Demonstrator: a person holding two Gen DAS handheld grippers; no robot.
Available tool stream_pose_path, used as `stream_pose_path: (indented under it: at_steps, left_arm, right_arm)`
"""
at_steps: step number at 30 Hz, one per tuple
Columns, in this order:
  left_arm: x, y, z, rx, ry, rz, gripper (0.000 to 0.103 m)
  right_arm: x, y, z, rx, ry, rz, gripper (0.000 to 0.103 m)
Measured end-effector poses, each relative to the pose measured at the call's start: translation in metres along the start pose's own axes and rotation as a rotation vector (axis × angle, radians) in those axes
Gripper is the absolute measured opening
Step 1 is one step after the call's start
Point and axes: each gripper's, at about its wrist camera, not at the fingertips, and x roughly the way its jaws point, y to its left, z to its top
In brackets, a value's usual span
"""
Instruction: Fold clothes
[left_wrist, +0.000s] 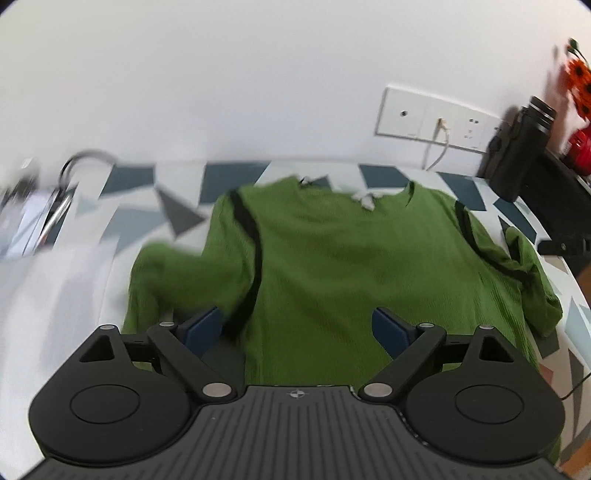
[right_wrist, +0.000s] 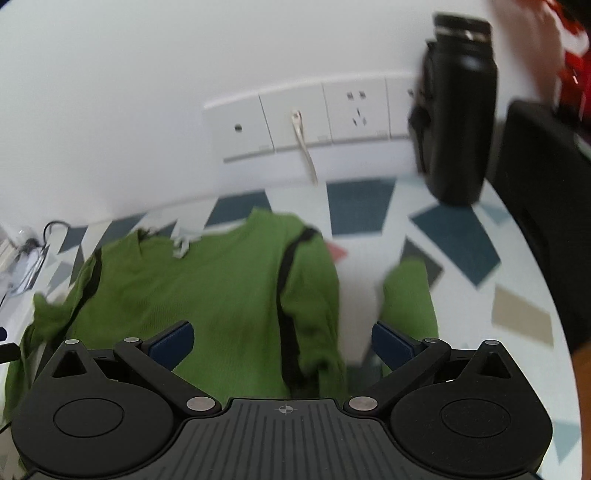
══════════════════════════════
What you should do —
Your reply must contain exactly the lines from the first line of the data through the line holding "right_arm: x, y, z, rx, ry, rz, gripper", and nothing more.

Solved exercise —
Demonstrator: a person holding two Gen DAS handheld grippers; no robot.
Available tool stream_pose_path, used as `stream_pose_path: (indented under it: at_steps, left_arm, right_arm)`
"""
at_steps: step number at 30 Hz, one per tuple
Columns, in this order:
  left_arm: x, y, z, rx, ry, rz, gripper (0.000 to 0.103 m)
  right_arm: x, y, z, rx, ry, rz, gripper (0.000 to 0.103 m)

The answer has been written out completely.